● About this exercise:
Reproduce the listing exactly. Omit pictures.

:::

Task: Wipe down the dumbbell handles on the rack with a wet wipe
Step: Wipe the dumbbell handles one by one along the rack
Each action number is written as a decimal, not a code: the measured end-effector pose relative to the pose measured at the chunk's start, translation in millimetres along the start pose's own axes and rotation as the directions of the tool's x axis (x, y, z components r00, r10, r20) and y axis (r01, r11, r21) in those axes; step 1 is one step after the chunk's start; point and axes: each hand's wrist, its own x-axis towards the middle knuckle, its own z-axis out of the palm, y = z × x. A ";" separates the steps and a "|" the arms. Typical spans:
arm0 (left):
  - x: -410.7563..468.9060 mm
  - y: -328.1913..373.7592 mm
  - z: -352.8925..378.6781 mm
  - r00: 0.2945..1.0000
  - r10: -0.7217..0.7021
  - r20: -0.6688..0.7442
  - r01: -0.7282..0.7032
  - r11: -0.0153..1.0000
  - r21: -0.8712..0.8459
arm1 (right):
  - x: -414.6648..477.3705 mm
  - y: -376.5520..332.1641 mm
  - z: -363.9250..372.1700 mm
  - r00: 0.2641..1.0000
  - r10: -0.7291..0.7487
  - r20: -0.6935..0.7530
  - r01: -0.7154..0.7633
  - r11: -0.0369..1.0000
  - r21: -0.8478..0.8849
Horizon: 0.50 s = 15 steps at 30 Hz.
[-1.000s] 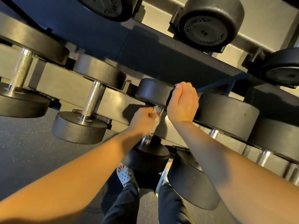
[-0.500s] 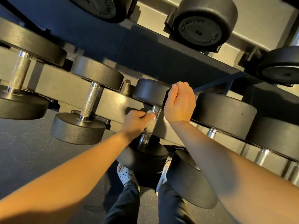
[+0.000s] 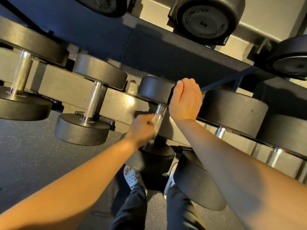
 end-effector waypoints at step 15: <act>12.4 27.9 14.8 0.935 -0.264 -0.236 0.095 0.829 -0.551 | 1.0 0.9 1.0 1.000 0.002 -0.006 -0.002 1.000 0.015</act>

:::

● Completed exercise:
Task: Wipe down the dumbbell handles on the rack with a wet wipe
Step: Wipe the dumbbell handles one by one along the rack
Each action number is written as a decimal, not a code: the measured end-effector pose relative to the pose measured at the chunk's start, translation in millimetres along the start pose's own axes and rotation as the directions of the tool's x axis (x, y, z components r00, r10, r20) and y axis (r01, r11, r21) in those axes; step 1 is one step after the chunk's start; point and axes: each hand's wrist, its own x-axis towards the middle knuckle, its own z-axis out of the palm, y = z × x. A ";" separates the steps and a "|" the arms. Typical spans:
arm0 (left):
  - x: -410.7563..468.9060 mm
  - y: -328.1913..373.7592 mm
  - z: -352.8925..378.6781 mm
  - r00: 0.2945..1.0000
  - r10: -0.7217..0.7021
  - r20: -0.6688..0.7442
  - r01: -0.7282..0.7032
  - r11: -0.0153..1.0000
  - r21: -0.8712..0.8459
arm1 (right):
  - x: -414.6648..477.3705 mm
  - y: -376.5520..332.1641 mm
  - z: -363.9250..372.1700 mm
  - r00: 0.2641..1.0000
  - r10: -0.7291..0.7487
  - r20: -0.6935..0.7530
  - r01: -0.7154..0.7633
  - r11: -0.0369..1.0000
  - r21: -0.8478..0.8849
Horizon: 0.50 s = 15 steps at 30 Hz.
[-1.000s] 
[-0.500s] 
[+0.000s] 
 end-effector waypoints at step 15: <act>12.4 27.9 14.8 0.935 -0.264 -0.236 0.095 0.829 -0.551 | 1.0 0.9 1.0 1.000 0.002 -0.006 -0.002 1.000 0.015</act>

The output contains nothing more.